For Europe’s giant leagues and clubs it was (and for most still is) seen as a series of tiger economies that could provide them with huge TV rights deals and increasingly significant sponsorship cash.
Under Shaikh Salman there has been an assault on the old entrenched views of Asia and it has come via the AFC treating its own ailments. Top of the list of cures has been an emphasis on inclusion and expansion. It has enabled the building of a strong administration – easily the most impactful and broad-based executive the AFC has ever had. This has led to a focus on football for Asia and developing Asia’s talent across the board.
Unity amongst member associations and the strength that brings has also been a feature of the AFC – no better evidenced than when members gathered for a voting congress that would elect FIFA Council members in 2016, voted to suspend that congress before it had even started in mass protest against FIFA’s meddling in their own federation politics.
It was a message sent to FIFA and its new president that the Asians under this regime were not for abusing.
While Asia was generally kept on the periphery of global football, it was also a region that was locked into a long term and suffocating commercial rights contract that bestowed riches on a few individual marketing agents. It was a contract that strangled the limited finance to develop the region at grassroots and the AFC’s competitions at a global marketing level.
Fast forward four years and the AFC in 2018 is one the big success stories of the new world of football administration with a new $3.5 billion+ commercial deal waiting to activate. It is a position a very long way from the starting point when Shaikh Salman first took over to complete the term of the disgraced Mohamed Bin Hamman in 2013. But Salman himself admits the AFC is still a work in progress. And like all works in progress there are potential fragilities.
The looming shadows of geo-political interference in the 2019 AFC presidential election is clearly the most dangerous threat to the AFC’s development, for which a break in the continuity could (probably would) prove disastrous for many of the initiatives of the past six years.
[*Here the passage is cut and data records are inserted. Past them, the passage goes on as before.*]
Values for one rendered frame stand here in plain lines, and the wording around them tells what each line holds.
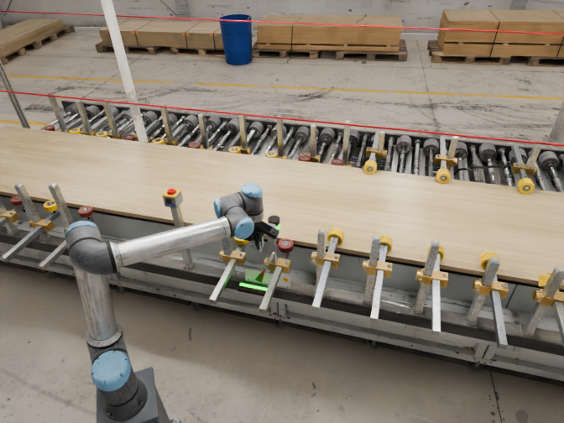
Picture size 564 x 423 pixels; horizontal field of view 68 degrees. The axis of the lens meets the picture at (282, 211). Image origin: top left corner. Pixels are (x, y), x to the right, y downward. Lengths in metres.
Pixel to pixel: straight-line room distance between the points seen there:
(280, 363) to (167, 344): 0.78
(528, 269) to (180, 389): 2.05
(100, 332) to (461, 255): 1.73
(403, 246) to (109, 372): 1.49
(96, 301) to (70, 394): 1.29
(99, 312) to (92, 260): 0.38
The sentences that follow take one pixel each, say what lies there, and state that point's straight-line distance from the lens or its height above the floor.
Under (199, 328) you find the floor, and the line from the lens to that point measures 3.05.
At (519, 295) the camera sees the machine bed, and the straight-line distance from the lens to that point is 2.47.
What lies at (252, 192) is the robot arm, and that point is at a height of 1.38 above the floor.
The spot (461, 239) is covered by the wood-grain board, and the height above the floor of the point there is 0.90.
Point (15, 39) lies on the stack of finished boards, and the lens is 9.70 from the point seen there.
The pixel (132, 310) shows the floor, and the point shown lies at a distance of 3.30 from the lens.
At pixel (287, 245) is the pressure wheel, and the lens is 2.20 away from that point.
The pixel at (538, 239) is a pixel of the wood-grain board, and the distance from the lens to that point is 2.56.
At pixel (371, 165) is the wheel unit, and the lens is 2.74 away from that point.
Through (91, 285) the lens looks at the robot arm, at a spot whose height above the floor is 1.21.
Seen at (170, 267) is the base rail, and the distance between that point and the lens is 2.49.
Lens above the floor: 2.40
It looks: 38 degrees down
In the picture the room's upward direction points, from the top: 2 degrees counter-clockwise
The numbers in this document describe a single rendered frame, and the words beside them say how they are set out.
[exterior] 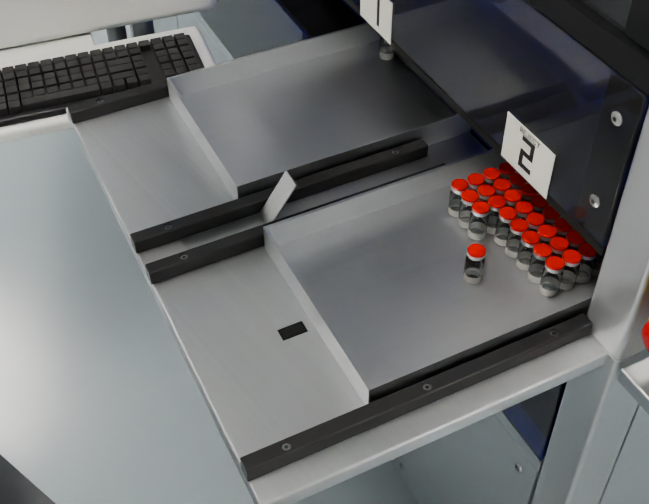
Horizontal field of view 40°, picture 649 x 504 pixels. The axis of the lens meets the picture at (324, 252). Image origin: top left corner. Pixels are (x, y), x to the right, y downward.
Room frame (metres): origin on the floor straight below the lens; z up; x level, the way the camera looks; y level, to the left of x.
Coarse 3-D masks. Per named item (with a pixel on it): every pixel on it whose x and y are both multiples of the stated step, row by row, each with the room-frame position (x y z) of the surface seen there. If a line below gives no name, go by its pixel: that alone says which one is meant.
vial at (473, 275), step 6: (468, 258) 0.70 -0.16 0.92; (474, 258) 0.70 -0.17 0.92; (480, 258) 0.70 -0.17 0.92; (468, 264) 0.70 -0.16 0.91; (474, 264) 0.70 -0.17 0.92; (480, 264) 0.70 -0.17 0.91; (468, 270) 0.70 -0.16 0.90; (474, 270) 0.69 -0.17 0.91; (480, 270) 0.70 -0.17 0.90; (468, 276) 0.70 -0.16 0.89; (474, 276) 0.69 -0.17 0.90; (480, 276) 0.70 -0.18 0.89; (468, 282) 0.70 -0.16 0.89; (474, 282) 0.69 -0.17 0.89
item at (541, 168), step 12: (516, 120) 0.78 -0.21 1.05; (504, 132) 0.79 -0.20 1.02; (516, 132) 0.78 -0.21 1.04; (528, 132) 0.76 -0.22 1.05; (504, 144) 0.79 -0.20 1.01; (516, 144) 0.77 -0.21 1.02; (540, 144) 0.74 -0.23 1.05; (504, 156) 0.79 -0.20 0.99; (516, 156) 0.77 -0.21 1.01; (540, 156) 0.74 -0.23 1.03; (552, 156) 0.72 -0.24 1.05; (516, 168) 0.77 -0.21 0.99; (528, 168) 0.75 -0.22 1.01; (540, 168) 0.73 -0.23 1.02; (552, 168) 0.72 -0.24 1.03; (528, 180) 0.75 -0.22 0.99; (540, 180) 0.73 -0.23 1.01; (540, 192) 0.73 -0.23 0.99
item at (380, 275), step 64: (384, 192) 0.83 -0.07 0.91; (448, 192) 0.85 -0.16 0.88; (320, 256) 0.74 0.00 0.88; (384, 256) 0.74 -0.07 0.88; (448, 256) 0.74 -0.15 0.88; (320, 320) 0.62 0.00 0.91; (384, 320) 0.64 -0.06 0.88; (448, 320) 0.64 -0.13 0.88; (512, 320) 0.64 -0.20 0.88; (384, 384) 0.53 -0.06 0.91
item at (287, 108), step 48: (288, 48) 1.15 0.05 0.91; (336, 48) 1.18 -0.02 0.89; (192, 96) 1.07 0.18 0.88; (240, 96) 1.07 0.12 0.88; (288, 96) 1.07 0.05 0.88; (336, 96) 1.06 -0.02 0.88; (384, 96) 1.06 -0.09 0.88; (432, 96) 1.06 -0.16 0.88; (240, 144) 0.96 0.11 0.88; (288, 144) 0.96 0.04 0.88; (336, 144) 0.95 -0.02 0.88; (384, 144) 0.92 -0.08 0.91; (240, 192) 0.84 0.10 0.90
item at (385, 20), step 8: (360, 0) 1.10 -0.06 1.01; (368, 0) 1.08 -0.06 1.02; (376, 0) 1.06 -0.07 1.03; (384, 0) 1.04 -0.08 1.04; (360, 8) 1.10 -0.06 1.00; (368, 8) 1.08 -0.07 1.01; (376, 8) 1.06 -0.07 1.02; (384, 8) 1.04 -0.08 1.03; (392, 8) 1.02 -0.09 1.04; (368, 16) 1.08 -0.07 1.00; (376, 16) 1.06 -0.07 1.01; (384, 16) 1.04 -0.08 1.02; (376, 24) 1.06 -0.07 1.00; (384, 24) 1.04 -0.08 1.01; (384, 32) 1.04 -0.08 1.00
The role of the Saudis in the election process will need to be monitored. Not liking the established regional set up, the Saudis set up the South West Asian Football Federation (SWAFF) this year, a regional bloc of federations comprising 14 nations (excluding Qatar and Iran). A new regional association with Ezzat installed as the first president. Would he suggest Qatar and Iran shifting to UEFA if he became president?
Saudi has also refused to shut down pirate satellite broadcaster beoutQ, which has been stealing beIN Sport broadcast signals and rights on an industrial level. It is a total disregard of international copyright law that threatens the economic balance of sports rights in the region and globally. But then the Saudis have little regard for the accepted order, seemingly operating on the belief anything can be bought. It is their supposed backing of a staggering $25 billion to Infantino that prompted the proposal for the most ludicrous and financially craven sell-off of world football’s calendar ever.
The AFC’s geographic, religious and cultural diversity has political conflict in abundance – more than seven of its nations struggle to safely stage home club or national team matches against political rivals. But games get played and competitions have grown in competitiveness and profile.
The AFC over the past six years has established a solid foundation and it will need all that strength to ensure a clean election process that doesn’t undermine those very significant gains. That involves letting the football people vote for their football people – and government influence being kept out of the process.
The AFC member associations will serve themselves well to remember the progress that has been made and the danger meddling governments pose to their own development.